Beulah threw down her bonnet and shawl, and, retreating to the hearth, began to warm her fingers, as she replied, with indifference:

"I have just left another of your patients. Cornelia Graham has been worse than usual for a day or two. Clara, I will put away my outdoor wrappings and be with you presently." She retired to her own room, and, leaning against the window, where the rain was now pattering drearily, she murmured faintly:

"Will he always treat me so? Have I lost my friend forever? Once he was so different; so kind, even in his sternness!" A tear hung upon her lash, and fell on her hand; she brushed it hastily away, and stood thinking over this alienation, so painful and unnatural, when she heard her guardian close Clara's door and walk across the hall to the head of the stairs. She waited a while, until she thought he had reached his buggy, and slowly proceeded to Clara's room.

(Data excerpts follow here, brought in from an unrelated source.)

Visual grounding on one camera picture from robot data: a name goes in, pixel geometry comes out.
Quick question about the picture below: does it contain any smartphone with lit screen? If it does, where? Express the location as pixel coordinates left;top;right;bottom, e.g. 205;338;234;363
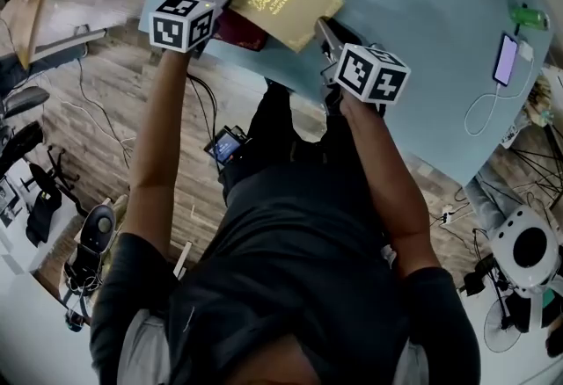
491;33;521;88

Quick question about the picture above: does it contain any white round fan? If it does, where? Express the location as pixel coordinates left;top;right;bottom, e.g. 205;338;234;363
488;204;561;300

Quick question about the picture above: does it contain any black camera device with screen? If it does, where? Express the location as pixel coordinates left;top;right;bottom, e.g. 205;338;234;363
203;124;252;168

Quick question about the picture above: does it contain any white charging cable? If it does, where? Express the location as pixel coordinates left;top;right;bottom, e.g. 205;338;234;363
463;53;536;138

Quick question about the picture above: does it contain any person's right forearm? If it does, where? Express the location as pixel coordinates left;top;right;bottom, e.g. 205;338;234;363
340;98;442;280

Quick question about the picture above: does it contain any black office chair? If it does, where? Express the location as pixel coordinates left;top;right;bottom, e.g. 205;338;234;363
0;85;83;217

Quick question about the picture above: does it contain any grey and black device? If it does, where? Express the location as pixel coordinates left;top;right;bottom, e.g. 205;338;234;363
65;203;118;283

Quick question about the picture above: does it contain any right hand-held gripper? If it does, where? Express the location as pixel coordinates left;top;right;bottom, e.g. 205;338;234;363
313;16;413;115

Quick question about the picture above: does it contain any dark red book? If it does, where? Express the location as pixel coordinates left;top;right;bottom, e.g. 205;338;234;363
212;0;270;53

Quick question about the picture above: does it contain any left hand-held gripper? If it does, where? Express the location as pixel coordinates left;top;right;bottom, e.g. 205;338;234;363
148;0;245;54

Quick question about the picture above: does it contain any white charger block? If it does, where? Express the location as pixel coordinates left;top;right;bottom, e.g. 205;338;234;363
515;40;535;62

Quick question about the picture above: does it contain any person's left forearm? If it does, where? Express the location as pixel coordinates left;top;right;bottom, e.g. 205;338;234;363
126;47;195;243

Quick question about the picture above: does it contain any white pedestal fan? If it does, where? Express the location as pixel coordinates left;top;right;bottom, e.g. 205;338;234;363
482;295;530;354

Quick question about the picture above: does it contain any green plastic bottle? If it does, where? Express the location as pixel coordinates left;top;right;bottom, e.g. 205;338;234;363
508;4;551;32

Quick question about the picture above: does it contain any person's black clothed body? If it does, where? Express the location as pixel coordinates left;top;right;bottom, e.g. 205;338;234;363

Her eyes were fixed on the floor and her hand was already on the bolt of the door, when a deep voice startled her.

"Beulah!"

She looked up at him proudly. Resentment had usurped the place of grief. But she could not bear the earnest eyes that looked into hers with such misty splendor; and, provoked at her own emotion, she asked coldly:

"What do you want, sir?"

He did not answer at once, but stood observing her closely. She felt the hot blood rush into her usually cold, pale face, and, despite her efforts to seem perfectly indifferent, her eyelids and lips would tremble. His hand rested lightly on her shoulder, and he spoke very gently.

"Child, have you been ill? You look wretched. What ails you, Beulah?"

"Nothing, sir."

"That will not answer. Tell me, child, tell me!"

"I tell you I am as well as usual," cried she impatiently, yet her voice faltered. She was struggling desperately with her own heart.

The return of his old manner, the winning tones of his voice, affected her more than she was willing he should see.

"Beulah, you used to be truthful and candid."

"I am so still," she returned stoutly, though tears began to gather in her eyes.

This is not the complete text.